Они прошли в ванную. Света Якоб не зажигал. Он отвернул краны и закрыл дверь. Потом он тщательно осмотрел уши Фалькона и череп под волосами, заставил того принять душ и вымыть голову. Взяв пачку сигарет, он присел на биде, пока Фалькон вытирался полотенцем.
— Сейчас приходится быть особо осмотрительным, — сказал Якоб. — Ведь существуют жучки размером с заусенец.
— Хорошо, что ты мне еще доверяешь.
— Ты не представляешь, какие меры предосторожности мне теперь приходится принимать.
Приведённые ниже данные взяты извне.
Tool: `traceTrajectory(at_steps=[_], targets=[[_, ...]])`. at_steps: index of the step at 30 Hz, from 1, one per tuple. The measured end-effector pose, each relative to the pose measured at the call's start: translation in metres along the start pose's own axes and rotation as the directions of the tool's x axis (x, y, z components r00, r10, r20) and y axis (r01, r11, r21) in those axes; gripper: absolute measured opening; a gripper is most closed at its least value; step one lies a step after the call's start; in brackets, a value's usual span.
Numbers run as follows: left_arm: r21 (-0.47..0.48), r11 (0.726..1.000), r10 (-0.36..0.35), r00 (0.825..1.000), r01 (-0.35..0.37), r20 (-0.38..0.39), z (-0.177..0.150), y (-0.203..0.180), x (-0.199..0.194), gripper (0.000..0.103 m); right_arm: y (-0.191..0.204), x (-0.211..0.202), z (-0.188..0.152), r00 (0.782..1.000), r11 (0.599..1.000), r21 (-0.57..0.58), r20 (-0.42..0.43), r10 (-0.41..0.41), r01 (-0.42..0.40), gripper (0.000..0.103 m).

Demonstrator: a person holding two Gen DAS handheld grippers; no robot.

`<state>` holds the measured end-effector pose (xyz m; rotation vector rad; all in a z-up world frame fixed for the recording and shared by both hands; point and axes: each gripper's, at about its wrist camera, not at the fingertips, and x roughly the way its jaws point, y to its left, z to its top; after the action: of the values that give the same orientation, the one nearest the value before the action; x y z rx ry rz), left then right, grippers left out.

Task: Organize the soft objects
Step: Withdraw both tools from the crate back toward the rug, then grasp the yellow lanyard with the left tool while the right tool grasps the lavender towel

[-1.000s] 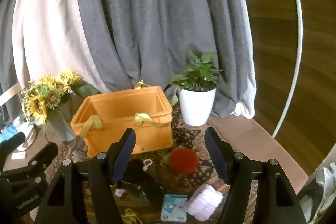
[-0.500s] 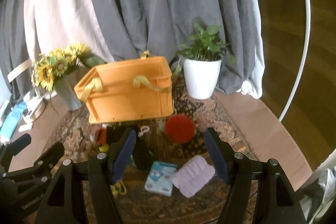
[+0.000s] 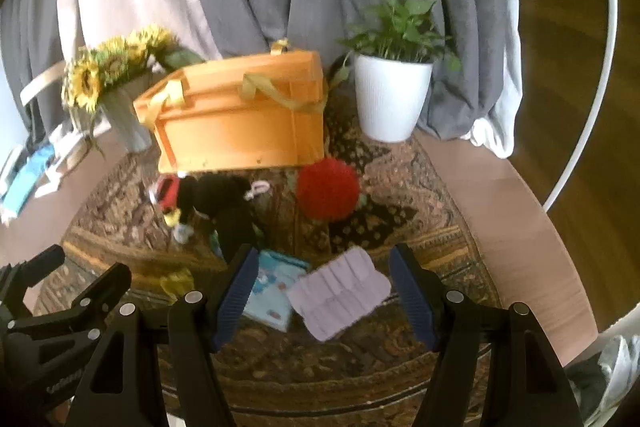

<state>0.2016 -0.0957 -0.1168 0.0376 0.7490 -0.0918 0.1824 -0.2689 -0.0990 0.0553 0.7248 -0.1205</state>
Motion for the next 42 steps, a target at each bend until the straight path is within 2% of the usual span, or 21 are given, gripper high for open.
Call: traceTrajectory(at_steps=[10, 21, 29, 35, 39, 42], targets=[[-0.011, 0.999, 0.033, 0.998, -0.033, -0.055, -0.021, -0.011, 0.029, 0.092, -0.005, 0.028, -0.017, 0.997, 0.997, -0.080, -0.078, 0.006, -0.012, 0.069], [-0.014, 1.000, 0.022, 0.994, -0.024, -0.106, -0.029, -0.017, 0.057, 0.089, -0.004, 0.051, -0.023, 0.991, 0.987, -0.157, -0.137, 0.011, -0.033, 0.069], [0.006, 1.000, 0.021, 0.992, -0.020, -0.128, -0.033, -0.024, 0.074, 0.085, -0.010, 0.072, -0.025, 0.981, 0.986, -0.160, -0.192, 0.022, -0.053, 0.069], [0.004, 1.000, 0.023, 0.990, -0.023, -0.137, -0.034, -0.023, 0.087, 0.077, -0.012, 0.082, -0.027, 0.982, 0.986, -0.160, -0.189, 0.023, -0.054, 0.074], [0.007, 1.000, 0.026, 0.990, -0.026, -0.139, -0.036, -0.023, 0.095, 0.075, -0.012, 0.088, -0.027, 0.983, 0.985, -0.166, -0.181, 0.020, -0.051, 0.074], [0.005, 1.000, 0.029, 0.989, -0.028, -0.144, -0.038, -0.023, 0.099, 0.074, -0.014, 0.092, -0.027, 0.983, 0.987, -0.152, -0.180, 0.020, -0.048, 0.079]])
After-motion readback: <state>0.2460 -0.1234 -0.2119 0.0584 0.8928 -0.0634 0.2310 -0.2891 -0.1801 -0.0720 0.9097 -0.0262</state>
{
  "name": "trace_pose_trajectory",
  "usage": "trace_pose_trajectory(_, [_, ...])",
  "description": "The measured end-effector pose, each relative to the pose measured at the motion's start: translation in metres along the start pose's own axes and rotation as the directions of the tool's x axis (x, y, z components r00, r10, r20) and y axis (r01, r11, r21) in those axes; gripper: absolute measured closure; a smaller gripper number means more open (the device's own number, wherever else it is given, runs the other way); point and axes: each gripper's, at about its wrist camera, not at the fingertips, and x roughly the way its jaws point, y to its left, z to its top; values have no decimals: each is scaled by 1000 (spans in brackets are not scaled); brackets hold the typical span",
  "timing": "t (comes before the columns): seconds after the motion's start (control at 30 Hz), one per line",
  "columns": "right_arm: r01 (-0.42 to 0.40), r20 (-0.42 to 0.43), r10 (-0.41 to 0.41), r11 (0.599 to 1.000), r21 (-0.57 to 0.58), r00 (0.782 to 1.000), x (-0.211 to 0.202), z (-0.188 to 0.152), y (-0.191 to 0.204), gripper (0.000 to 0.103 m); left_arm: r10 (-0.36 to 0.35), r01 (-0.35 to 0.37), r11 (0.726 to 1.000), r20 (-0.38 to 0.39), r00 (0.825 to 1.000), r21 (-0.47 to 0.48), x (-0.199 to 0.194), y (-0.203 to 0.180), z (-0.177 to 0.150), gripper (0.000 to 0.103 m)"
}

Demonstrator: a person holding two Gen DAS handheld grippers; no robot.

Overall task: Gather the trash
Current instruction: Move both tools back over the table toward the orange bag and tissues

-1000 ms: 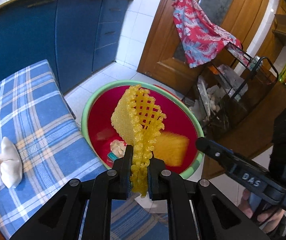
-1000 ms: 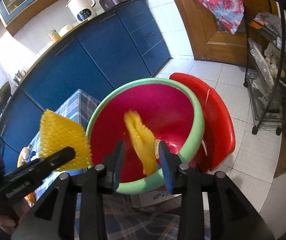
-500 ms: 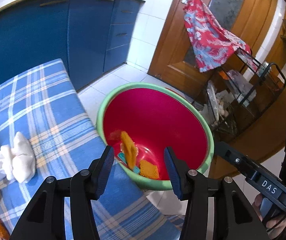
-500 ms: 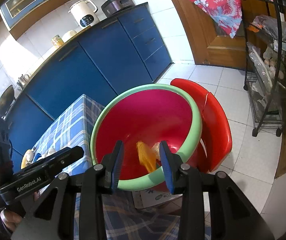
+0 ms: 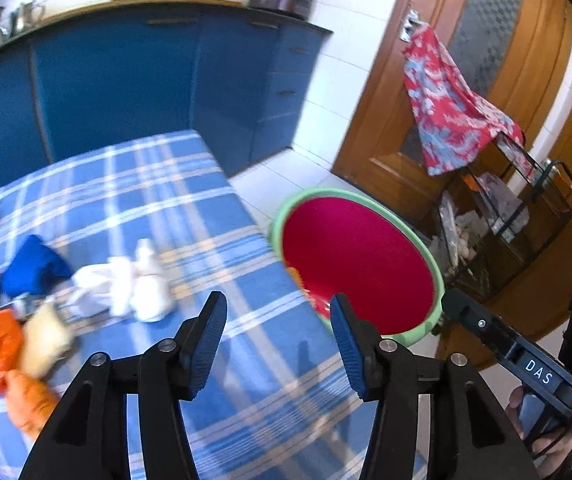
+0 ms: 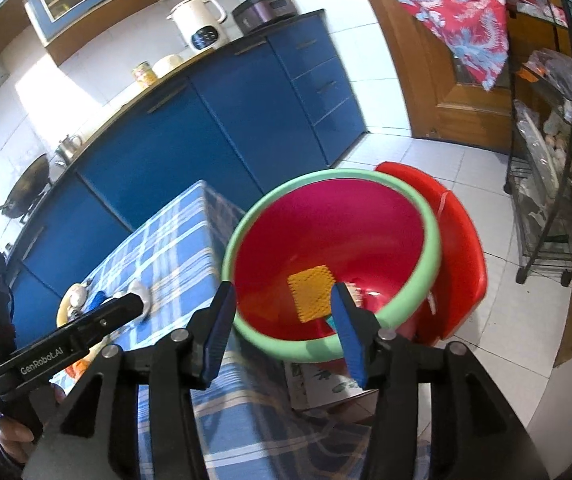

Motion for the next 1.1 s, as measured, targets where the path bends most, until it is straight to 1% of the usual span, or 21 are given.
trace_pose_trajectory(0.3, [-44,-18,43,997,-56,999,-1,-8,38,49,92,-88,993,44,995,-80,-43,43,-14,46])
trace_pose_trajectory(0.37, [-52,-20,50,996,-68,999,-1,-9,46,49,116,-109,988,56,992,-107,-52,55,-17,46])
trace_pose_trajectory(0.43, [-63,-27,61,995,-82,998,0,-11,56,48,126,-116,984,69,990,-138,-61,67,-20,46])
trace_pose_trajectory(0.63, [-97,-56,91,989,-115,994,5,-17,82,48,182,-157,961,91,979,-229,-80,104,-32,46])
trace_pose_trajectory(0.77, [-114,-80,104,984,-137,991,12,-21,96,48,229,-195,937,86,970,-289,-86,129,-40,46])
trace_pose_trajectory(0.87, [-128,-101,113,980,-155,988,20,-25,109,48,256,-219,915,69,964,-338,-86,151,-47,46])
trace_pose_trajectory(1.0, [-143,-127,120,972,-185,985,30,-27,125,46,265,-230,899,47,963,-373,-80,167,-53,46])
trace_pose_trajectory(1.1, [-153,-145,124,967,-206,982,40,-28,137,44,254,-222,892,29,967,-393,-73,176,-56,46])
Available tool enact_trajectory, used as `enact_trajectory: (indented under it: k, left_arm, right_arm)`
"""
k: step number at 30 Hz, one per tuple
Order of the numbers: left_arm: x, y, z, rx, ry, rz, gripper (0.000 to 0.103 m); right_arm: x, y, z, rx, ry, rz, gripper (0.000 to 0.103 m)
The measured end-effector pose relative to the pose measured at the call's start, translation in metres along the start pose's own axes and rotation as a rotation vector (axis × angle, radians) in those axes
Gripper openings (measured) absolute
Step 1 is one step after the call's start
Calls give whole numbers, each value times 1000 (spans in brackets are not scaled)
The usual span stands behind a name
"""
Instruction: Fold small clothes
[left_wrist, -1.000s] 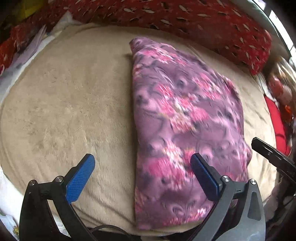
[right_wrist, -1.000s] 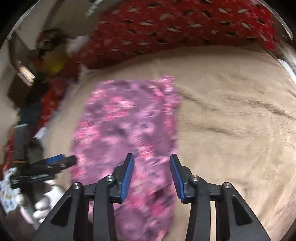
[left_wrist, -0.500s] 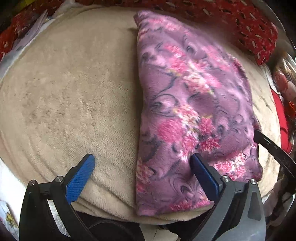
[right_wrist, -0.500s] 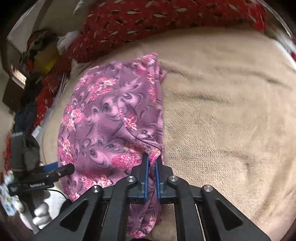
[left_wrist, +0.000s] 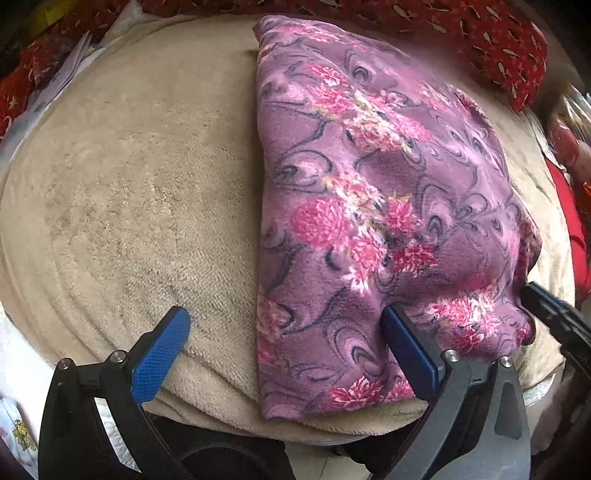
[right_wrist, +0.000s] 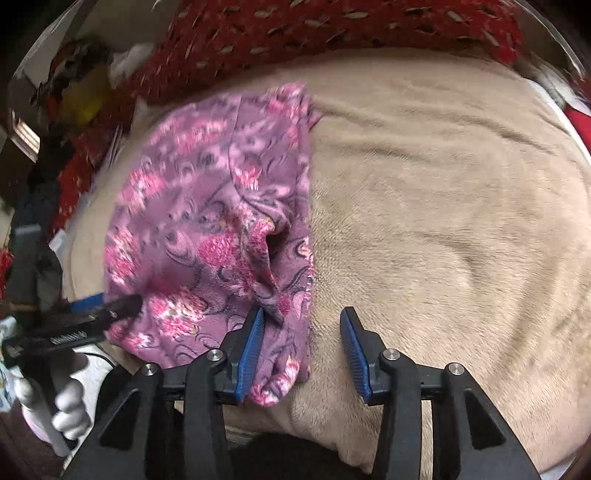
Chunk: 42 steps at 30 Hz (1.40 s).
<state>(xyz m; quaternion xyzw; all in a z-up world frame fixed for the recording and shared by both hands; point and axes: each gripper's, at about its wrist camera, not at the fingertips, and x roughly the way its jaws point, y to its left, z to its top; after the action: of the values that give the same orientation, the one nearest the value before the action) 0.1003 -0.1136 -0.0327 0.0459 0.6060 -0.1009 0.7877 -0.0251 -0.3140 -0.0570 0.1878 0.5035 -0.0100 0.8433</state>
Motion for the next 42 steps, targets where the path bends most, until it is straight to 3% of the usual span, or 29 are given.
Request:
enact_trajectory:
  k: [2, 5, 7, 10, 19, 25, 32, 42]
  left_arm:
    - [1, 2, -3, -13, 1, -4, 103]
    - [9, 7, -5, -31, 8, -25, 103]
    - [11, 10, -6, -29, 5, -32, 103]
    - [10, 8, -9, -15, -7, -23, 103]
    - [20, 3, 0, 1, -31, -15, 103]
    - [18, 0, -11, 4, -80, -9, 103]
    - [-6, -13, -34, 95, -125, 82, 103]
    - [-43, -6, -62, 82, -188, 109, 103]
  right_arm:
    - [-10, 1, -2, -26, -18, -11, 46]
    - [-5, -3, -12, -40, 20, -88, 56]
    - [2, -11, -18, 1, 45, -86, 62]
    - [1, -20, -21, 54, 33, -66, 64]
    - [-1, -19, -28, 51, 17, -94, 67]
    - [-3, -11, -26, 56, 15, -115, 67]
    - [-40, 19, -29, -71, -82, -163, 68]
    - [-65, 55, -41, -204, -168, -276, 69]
— Не понимаю, что происходит, Якоб. У меня такое чувство, словно я то радостно плещусь где-нибудь на мелководье, а то вдруг меня относит на глубину и шарахает о рифы. Я теряюсь в догадках, кто мне друг, а кто враг.
— Вначале — о доверии, — сказал Якоб. Лицо его было холодно и невозмутимо. — Ты говорил с Пабло.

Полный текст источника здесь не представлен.